A first comparing unit for comparing the current value with a predetermined threshold value.
And a first clearing unit configured to cause clearing of the data stored in the second storage area and resetting of the derived data index value in a case where the current value is equal to or greater than a predetermined threshold value.
According to an embodiment of the disclosure, the first time instant is after the second time instant.

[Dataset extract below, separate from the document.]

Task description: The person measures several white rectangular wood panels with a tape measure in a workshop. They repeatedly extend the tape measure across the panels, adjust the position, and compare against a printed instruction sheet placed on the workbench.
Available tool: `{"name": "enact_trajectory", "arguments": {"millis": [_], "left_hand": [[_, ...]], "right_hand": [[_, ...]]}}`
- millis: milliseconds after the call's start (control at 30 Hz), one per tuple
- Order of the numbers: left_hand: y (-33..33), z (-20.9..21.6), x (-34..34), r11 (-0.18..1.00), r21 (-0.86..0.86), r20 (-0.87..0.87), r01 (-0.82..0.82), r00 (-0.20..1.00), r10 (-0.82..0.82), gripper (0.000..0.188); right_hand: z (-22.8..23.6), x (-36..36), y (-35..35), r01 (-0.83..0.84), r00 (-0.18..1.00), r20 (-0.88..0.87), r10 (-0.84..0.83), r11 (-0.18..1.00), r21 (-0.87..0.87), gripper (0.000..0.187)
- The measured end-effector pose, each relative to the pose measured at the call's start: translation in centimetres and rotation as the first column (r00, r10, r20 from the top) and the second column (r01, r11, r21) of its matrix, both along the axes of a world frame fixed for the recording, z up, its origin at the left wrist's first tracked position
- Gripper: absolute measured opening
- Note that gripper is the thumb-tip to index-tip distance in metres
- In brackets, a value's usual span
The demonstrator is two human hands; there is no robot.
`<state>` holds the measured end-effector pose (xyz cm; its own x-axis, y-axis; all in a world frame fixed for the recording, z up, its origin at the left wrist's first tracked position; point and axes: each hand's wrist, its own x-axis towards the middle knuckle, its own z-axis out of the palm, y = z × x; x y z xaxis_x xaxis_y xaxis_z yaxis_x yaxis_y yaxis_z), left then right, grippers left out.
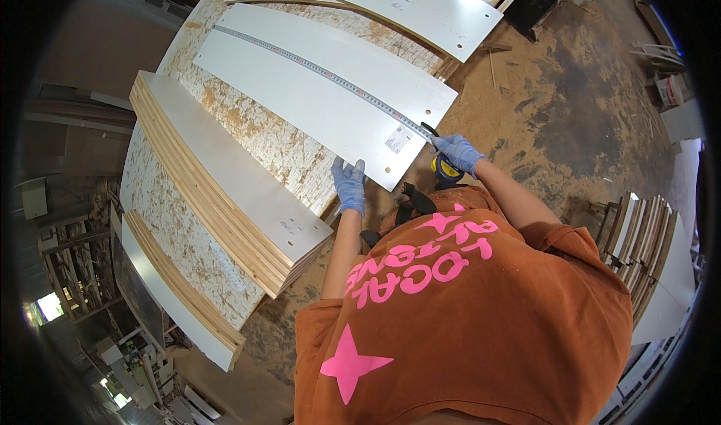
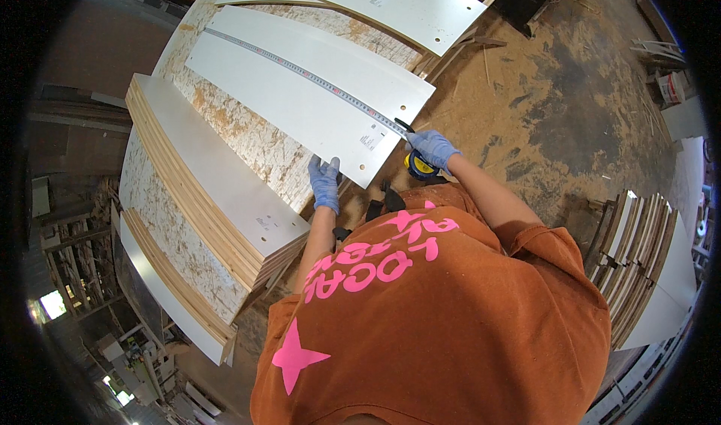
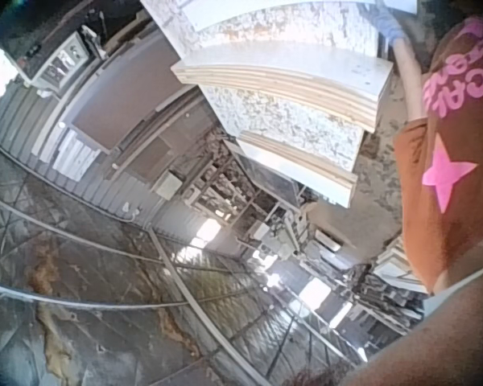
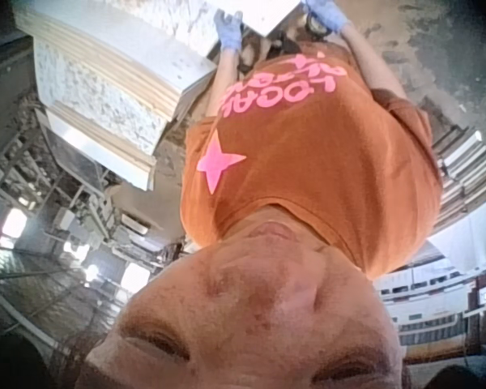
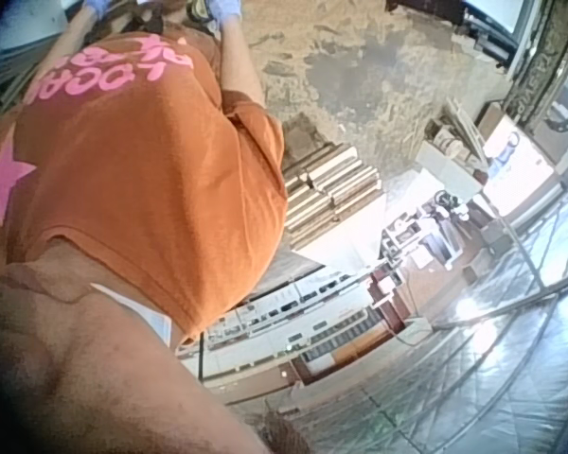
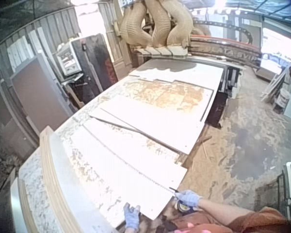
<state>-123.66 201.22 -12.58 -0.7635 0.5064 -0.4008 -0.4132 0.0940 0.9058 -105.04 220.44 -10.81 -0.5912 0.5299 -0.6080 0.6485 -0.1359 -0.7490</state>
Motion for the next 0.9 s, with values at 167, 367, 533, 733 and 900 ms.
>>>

According to an embodiment of the present disclosure, the data exporting apparatus 900 further includes a first obtaining unit, a second comparing unit, and a second clearing unit.
The first acquisition unit is used for acquiring a data tag of the stock data derived at a first time.
The second acquisition unit is used for acquiring a data tag of the incremental data derived between the first time and the second time.
The second comparing unit is used for comparing the data tag of the stock data with the data tag of the incremental data.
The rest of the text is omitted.